Work order:
Word for word, copy out the data below, omitting pictures.

·····

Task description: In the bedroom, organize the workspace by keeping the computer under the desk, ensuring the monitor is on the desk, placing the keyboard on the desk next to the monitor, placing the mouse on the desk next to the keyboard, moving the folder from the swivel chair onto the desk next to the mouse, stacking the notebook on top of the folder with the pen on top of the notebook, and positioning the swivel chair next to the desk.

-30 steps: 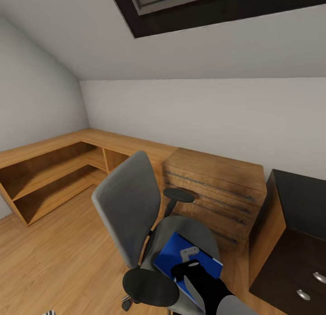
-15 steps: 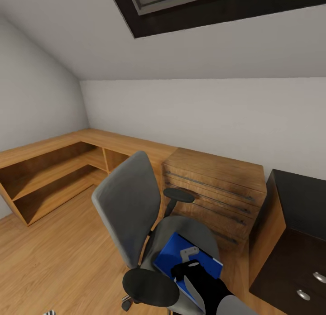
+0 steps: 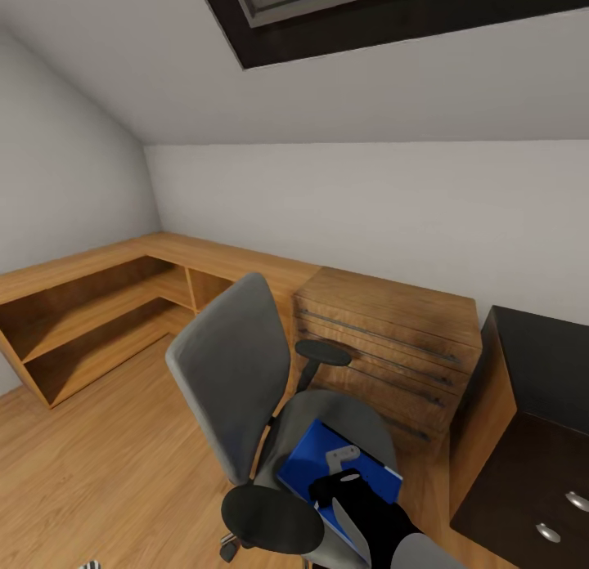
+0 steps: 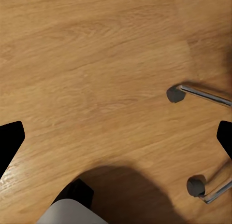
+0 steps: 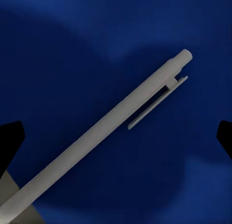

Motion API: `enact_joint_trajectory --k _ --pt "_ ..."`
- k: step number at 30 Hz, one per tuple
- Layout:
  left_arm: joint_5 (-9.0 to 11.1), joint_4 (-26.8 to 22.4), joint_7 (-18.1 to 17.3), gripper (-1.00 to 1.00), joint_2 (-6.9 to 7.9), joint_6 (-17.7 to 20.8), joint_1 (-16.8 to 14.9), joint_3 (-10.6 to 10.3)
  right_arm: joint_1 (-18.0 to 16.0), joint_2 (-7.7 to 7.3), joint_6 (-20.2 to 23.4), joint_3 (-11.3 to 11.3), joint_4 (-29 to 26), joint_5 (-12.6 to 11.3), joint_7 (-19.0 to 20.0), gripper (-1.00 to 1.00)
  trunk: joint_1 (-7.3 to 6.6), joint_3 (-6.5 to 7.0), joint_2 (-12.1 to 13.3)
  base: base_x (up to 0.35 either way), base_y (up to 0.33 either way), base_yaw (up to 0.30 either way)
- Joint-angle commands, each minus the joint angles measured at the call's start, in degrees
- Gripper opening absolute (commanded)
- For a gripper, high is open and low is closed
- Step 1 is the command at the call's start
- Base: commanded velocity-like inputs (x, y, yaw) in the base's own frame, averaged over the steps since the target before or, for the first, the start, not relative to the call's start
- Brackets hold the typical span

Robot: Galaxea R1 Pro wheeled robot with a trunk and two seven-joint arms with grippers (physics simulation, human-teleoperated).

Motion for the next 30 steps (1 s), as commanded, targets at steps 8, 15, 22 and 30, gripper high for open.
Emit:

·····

Answer space:
Task description: In the bedroom, organize the workspace by keeping the computer under the desk, ensuring the monitor is on the desk, placing the keyboard on the desk next to the monitor, placing the mouse on the desk next to the keyboard, moving the folder from the swivel chair onto the desk next to the mouse, stacking the notebook on top of the folder with the pen on top of the notebook, and positioning the swivel chair next to the desk.

-30 steps: 
-15 steps: 
+0 steps: 
+0 steps: 
+0 steps: 

Motion API: `enact_joint_trajectory --k _ --pt "_ ..."`
- k: step number at 30 Hz, one per tuple
- Layout:
  left_arm: joint_5 (-9.0 to 11.1), joint_4 (-26.8 to 22.4), joint_7 (-18.1 to 17.3), gripper (-1.00 to 1.00), joint_2 (-6.9 to 7.9), joint_6 (-17.7 to 20.8), joint_1 (-16.8 to 14.9), joint_3 (-10.6 to 10.3)
  right_arm: joint_1 (-18.0 to 16.0), joint_2 (-7.7 to 7.3), joint_6 (-20.2 to 23.4), joint_3 (-11.3 to 11.3), joint_4 (-29 to 26), joint_5 (-12.6 to 11.3), joint_7 (-19.0 to 20.0), gripper (-1.00 to 1.00)
  trunk: joint_1 (-7.3 to 6.6), joint_3 (-6.5 to 7.0), joint_2 (-12.1 to 13.3)
  base: base_x (up to 0.35 either way), base_y (up to 0.33 either way), base_yaw (up to 0.30 either way)
- Joint-angle commands, each minus the joint angles measured at the call's start, in degrees
- Gripper opening absolute (commanded)
- For a gripper, high is open and low is closed
- Step 1 is the command at the call's start
- Base: commanded velocity-like inputs (x, y, yaw) in the base's own frame, averaged over the steps since the target before or, for the first, the start, not relative to the call's start
- Brackets hold the typical span

Robot: Galaxea R1 Pro wheeled robot with a trunk and two seven-joint arms with grippers (physics simulation, human-teleoperated).

Motion for the next 30 steps (1 s), as commanded, targets at steps 8, 15, 22 and 30, gripper high for open.
Emit:

This response is done.